Providing context and direction in terms of strategic organizational problems that need to be solved can help seed the cloud for innovative ideas in an organization. A strategy map is a powerful visual tool that CEOs use to identify and communicate the problems they want to address (see Figure 1). The strategy map is like a Rosetta Stone for employees to interpret what is on the CEO’s mind. Using the example in Figure 1, when employees understand that lowering cycle time is important, they start ruminating on the problem and are more likely to come forward with innovative solutions.
Figure 1: Example Strategy Map
© 1997-2016 Balanced Scorecard Institute
So, innovation (and its vague terminology and mysterious processes) demystified:
Relaxed employees feel a sense of purpose in their work, and enjoy thinking about key strategic problems they know the company wants to improve upon. Connections start firing in their well-stocked brains and they put together new ideas.

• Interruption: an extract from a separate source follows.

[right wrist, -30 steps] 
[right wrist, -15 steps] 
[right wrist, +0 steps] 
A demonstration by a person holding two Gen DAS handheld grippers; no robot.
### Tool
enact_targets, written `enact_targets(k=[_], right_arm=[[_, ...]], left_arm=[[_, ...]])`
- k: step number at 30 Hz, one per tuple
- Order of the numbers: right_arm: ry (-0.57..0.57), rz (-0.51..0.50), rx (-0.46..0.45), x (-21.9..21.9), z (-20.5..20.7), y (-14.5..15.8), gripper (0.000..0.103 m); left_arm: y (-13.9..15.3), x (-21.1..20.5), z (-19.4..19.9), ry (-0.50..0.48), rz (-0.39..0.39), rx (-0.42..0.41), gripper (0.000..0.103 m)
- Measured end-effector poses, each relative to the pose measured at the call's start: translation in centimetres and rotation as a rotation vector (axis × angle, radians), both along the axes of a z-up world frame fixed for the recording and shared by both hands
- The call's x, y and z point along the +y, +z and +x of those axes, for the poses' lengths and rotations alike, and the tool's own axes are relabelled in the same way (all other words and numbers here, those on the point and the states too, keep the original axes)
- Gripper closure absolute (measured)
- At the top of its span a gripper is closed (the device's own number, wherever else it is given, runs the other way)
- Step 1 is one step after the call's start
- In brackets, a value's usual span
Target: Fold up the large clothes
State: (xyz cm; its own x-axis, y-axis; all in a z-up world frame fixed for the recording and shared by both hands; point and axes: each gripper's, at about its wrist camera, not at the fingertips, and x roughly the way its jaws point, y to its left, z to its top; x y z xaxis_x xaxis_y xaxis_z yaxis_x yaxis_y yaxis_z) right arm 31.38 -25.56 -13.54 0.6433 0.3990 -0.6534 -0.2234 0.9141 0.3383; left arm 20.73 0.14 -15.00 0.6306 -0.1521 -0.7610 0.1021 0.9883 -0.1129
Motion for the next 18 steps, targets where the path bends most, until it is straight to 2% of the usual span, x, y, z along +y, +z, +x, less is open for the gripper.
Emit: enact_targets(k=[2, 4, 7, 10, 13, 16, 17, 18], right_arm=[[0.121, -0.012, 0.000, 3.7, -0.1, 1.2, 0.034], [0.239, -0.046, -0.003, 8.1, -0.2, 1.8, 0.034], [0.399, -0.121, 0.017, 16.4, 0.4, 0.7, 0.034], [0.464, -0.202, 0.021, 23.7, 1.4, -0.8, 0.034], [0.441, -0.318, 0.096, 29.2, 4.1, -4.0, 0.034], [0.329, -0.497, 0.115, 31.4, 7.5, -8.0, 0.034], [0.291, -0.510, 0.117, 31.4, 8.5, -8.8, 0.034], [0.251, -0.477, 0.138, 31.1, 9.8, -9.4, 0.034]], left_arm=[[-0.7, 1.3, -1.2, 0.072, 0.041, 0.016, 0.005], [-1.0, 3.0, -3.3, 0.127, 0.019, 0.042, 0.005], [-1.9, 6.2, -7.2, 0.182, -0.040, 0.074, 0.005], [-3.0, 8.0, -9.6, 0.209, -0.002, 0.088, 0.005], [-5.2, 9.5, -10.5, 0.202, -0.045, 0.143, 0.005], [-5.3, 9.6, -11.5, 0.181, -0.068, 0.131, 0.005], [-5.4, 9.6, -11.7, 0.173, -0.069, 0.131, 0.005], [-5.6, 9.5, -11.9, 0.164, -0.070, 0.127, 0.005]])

There is an innovation process in place to nurture this new idea, which moves through the development pipeline. The result is incremental innovation that just might become disruptive to the industry or to consumer behavior.
In plain English: Most employees love solving problems for a company they enjoy working for. Problem solving leads to new ideas and, every now and then, a new idea can disrupt the way things are done. One CEO tells of an hourly worker who looked at him one day and asked, “Did you know this is mostly the same equipment we used when I worked in another industry? I’ve been thinking, why don’t we use our excess capacity for that?” The CEO diversified into the other industry, taking the competition by surprise, and his company achieved remarkable results. It makes one wonder, which employee has the next big idea?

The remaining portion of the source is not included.